Exercise: Output, word for word, the lines of this listing that fall between the line with "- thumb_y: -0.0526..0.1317" and the line with "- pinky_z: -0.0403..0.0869", counting both of those lines, and no others.

****

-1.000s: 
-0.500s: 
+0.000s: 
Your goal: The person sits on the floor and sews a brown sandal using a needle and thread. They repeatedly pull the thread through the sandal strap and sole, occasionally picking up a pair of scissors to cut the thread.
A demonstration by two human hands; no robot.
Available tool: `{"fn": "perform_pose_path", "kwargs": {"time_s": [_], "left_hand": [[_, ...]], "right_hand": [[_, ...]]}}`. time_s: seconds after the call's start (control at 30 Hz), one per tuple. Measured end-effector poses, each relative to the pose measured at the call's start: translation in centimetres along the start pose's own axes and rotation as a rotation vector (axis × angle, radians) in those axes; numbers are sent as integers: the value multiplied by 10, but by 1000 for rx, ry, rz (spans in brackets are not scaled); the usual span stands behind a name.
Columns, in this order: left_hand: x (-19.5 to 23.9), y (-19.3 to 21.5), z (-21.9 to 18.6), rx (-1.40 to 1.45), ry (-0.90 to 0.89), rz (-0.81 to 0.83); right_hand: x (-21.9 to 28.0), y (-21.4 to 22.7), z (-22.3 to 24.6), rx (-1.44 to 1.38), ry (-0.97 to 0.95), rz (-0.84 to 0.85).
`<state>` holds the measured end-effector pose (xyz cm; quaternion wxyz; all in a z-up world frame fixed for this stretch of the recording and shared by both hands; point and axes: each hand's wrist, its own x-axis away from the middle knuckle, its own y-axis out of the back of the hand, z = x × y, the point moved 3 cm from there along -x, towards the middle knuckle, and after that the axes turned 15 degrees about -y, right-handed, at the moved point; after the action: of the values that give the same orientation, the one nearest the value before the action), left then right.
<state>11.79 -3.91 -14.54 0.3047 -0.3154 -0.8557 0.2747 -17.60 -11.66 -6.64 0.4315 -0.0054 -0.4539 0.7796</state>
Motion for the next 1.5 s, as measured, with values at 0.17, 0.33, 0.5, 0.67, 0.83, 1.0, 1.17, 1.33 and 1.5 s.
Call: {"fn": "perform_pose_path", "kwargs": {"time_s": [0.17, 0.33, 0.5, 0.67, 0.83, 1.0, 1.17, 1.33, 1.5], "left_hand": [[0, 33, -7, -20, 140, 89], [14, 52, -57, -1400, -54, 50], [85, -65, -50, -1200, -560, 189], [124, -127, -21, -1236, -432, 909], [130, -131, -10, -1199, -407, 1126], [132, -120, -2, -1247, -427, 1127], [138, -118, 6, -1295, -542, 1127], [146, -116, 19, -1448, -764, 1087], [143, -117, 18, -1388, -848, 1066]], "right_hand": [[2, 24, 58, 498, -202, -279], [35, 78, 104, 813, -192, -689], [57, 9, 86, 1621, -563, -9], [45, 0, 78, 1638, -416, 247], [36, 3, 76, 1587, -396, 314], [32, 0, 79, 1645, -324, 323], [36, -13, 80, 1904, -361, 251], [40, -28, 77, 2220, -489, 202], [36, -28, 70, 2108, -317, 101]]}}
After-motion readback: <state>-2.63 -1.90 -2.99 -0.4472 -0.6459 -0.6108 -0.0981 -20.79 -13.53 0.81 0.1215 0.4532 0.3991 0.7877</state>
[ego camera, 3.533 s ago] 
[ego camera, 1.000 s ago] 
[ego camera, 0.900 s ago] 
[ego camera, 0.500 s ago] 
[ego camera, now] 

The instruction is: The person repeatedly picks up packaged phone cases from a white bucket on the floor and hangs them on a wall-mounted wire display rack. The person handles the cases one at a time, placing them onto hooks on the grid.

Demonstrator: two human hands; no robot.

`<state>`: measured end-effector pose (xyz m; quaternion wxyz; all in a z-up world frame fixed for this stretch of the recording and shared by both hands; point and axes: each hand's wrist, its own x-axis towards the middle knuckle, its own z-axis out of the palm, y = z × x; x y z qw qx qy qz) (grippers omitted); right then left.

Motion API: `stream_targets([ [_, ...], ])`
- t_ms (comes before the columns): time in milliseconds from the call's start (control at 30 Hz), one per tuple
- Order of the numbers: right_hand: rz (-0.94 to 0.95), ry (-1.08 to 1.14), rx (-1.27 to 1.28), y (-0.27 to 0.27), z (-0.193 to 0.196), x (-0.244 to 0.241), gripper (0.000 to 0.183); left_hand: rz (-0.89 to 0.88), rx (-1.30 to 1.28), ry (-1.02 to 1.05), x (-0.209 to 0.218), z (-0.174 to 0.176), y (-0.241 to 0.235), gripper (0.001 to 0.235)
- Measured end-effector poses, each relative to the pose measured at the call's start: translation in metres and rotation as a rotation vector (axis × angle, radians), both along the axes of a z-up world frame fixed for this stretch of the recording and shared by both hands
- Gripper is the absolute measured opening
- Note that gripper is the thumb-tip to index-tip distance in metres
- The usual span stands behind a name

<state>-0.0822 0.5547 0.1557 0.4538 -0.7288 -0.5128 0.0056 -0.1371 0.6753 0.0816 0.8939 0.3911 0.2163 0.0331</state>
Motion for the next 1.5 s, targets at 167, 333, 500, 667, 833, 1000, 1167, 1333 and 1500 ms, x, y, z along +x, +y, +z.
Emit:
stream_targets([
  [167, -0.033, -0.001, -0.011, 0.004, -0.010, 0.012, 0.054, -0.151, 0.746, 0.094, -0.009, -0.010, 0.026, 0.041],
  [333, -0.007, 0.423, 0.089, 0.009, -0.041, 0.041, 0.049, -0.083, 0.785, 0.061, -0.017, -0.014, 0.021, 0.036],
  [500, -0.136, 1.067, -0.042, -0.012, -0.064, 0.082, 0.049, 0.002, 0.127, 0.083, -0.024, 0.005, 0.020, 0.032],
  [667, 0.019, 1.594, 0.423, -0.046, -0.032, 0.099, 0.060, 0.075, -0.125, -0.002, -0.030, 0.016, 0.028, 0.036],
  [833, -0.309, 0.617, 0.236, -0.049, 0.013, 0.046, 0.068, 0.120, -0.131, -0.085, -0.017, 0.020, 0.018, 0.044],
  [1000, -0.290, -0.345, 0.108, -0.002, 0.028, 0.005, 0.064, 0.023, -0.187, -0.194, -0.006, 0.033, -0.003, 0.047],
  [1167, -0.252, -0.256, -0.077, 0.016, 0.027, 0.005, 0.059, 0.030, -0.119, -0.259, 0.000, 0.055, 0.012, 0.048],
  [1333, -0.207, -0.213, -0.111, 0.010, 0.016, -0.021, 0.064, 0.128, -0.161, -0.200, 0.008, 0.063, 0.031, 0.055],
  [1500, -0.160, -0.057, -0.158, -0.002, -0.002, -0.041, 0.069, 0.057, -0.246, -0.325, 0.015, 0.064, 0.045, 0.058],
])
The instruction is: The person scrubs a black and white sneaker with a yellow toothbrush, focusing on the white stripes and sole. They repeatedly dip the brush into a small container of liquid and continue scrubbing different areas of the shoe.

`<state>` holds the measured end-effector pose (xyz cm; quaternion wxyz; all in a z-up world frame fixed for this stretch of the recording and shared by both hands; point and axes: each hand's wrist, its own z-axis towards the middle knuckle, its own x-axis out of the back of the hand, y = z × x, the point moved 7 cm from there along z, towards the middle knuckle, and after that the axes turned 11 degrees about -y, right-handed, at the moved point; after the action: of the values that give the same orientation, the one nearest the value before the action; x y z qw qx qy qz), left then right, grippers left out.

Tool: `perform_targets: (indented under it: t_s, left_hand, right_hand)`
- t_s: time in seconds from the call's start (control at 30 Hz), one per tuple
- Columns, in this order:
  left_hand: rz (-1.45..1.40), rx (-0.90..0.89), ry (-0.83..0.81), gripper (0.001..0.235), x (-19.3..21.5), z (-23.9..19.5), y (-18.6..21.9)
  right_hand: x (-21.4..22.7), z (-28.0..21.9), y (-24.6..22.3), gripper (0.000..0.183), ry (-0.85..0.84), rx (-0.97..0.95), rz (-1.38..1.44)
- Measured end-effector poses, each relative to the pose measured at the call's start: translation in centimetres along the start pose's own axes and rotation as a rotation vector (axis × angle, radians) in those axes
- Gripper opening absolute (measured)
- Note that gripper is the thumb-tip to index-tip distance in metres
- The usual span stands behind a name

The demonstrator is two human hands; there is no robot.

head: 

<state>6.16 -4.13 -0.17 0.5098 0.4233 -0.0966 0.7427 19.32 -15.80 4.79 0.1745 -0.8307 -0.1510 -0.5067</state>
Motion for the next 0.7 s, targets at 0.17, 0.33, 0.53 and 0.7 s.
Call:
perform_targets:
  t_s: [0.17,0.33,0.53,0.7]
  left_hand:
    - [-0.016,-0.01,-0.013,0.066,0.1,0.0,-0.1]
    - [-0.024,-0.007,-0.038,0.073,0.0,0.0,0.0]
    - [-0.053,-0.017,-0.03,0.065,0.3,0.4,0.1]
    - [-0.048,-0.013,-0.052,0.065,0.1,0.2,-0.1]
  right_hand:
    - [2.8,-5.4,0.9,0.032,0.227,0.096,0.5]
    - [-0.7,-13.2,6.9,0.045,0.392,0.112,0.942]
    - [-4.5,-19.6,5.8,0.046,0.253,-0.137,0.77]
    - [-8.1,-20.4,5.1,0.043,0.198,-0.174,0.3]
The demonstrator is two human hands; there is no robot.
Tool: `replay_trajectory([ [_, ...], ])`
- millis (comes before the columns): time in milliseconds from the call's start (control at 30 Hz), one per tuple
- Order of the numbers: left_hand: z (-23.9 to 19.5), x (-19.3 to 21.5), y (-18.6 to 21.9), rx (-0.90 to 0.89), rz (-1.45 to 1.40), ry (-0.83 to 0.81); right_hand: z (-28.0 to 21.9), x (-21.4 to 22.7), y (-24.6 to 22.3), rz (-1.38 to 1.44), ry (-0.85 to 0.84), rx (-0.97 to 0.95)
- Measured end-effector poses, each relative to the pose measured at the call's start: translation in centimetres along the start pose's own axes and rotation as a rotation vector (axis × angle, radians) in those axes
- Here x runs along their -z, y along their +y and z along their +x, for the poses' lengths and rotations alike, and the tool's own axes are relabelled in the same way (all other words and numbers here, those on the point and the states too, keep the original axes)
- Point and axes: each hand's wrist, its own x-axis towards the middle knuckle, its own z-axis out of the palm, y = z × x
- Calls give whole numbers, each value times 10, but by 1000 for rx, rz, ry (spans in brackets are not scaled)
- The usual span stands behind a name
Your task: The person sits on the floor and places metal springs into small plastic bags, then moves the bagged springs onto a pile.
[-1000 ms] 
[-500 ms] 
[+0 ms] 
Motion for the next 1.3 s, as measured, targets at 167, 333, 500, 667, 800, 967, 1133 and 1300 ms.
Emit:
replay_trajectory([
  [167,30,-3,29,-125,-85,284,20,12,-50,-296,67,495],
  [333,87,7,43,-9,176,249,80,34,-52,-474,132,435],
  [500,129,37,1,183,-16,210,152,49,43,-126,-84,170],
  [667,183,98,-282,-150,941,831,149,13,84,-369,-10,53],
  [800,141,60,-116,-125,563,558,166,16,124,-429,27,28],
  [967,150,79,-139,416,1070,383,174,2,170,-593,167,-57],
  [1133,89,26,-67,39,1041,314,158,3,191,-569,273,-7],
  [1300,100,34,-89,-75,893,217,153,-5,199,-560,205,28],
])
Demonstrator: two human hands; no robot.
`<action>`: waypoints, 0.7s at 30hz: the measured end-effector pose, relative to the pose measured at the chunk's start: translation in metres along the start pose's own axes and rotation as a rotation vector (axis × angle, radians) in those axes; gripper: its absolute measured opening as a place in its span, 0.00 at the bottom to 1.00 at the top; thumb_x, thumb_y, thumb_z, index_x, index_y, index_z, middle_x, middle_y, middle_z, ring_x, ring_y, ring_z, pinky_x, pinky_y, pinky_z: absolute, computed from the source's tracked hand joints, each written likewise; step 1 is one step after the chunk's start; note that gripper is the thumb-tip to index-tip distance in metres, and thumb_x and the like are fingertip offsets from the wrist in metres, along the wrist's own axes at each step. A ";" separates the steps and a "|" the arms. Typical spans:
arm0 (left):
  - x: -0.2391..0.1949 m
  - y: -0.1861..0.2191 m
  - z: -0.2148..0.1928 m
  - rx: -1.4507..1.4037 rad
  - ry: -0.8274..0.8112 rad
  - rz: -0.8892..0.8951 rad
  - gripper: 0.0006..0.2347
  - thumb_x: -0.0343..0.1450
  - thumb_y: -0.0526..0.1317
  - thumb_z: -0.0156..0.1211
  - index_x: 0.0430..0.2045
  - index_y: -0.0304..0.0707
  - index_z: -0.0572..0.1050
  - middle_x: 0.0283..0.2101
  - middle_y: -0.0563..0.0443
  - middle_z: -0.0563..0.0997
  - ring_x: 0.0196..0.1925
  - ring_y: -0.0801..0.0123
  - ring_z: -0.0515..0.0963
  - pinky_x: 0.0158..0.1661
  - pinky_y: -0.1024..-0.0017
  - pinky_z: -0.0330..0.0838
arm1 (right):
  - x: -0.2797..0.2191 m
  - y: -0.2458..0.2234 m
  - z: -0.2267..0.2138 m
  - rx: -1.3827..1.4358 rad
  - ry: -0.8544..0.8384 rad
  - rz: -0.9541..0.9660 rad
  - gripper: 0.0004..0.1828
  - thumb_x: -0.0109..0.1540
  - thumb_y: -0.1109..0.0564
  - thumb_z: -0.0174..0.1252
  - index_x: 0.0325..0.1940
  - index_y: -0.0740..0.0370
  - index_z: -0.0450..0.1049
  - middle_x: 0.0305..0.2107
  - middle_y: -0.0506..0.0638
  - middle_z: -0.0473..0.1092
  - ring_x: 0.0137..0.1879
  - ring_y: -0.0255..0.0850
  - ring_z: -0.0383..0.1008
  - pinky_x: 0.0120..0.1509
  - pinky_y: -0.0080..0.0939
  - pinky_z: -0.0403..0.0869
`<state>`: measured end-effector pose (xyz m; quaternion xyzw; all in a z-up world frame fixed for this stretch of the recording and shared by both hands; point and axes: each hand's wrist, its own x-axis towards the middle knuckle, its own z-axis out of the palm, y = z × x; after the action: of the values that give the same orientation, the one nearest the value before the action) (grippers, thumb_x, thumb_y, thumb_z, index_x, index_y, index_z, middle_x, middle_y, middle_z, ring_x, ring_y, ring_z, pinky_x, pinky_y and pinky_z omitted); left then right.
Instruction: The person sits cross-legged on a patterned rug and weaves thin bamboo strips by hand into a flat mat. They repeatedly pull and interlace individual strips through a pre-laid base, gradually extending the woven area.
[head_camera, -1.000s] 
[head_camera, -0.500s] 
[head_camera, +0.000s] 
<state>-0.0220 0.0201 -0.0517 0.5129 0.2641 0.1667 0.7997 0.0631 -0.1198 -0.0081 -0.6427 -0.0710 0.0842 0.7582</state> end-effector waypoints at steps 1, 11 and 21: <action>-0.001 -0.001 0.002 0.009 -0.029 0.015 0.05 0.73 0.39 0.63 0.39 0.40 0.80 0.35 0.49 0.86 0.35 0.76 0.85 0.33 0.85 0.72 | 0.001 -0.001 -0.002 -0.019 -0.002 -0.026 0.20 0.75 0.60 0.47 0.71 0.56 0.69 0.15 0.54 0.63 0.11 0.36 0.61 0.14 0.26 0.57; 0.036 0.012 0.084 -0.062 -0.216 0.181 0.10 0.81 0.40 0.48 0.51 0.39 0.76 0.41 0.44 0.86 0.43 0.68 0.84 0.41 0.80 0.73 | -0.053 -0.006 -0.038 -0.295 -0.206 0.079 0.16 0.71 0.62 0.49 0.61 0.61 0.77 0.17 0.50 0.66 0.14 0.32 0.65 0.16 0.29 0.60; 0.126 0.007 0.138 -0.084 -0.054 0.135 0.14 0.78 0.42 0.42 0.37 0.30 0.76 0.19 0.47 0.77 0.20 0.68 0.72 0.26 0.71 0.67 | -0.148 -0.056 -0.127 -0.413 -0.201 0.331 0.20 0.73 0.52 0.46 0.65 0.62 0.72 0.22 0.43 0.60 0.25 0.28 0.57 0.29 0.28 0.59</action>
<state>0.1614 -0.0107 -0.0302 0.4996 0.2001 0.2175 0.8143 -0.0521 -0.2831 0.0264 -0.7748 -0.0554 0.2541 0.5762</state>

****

Result for this task:
  - thumb_y: -0.0526..0.1317
  - thumb_z: -0.0156..0.1211
  - index_x: 0.0430..0.2045
  - index_y: -0.0304..0.0707
  - index_z: -0.0572..0.1050
  - middle_x: 0.0283..0.2101
  - middle_y: -0.0563..0.0443
  - middle_z: -0.0563..0.0997
  - ring_x: 0.0196..0.1925
  - ring_y: -0.0801..0.0123
  - ring_z: -0.0515..0.0963
  - pinky_x: 0.0158..0.1661
  - pinky_y: -0.1024..-0.0017
  - pinky_z: -0.0330..0.0838
arm1 (right):
  - x: -0.2797..0.2191 m
  - y: -0.2458..0.2234 m
  - z: -0.2267..0.2138 m
  - rx: -1.3827..1.4358 rad
  - ry: -0.8544..0.8384 rad
  - rz: -0.9541..0.9660 rad
  - gripper: 0.0004..0.1828
  - thumb_x: -0.0109..0.1540
  - thumb_y: -0.1109..0.0564
  - thumb_z: -0.0174..0.1252
  - index_x: 0.0325..0.1940
  - index_y: -0.0740..0.0370
  - index_z: -0.0450..0.1049
  - middle_x: 0.0305..0.2107
  - middle_y: -0.0506..0.0638
  - middle_z: -0.0473..0.1092
  - ring_x: 0.0137..0.1879
  - ring_y: -0.0255..0.0850
  - ring_z: -0.0383..0.1008
  - pinky_x: 0.0120..0.1509
  - pinky_y: -0.0080..0.0939
  - pinky_z: -0.0403..0.0869

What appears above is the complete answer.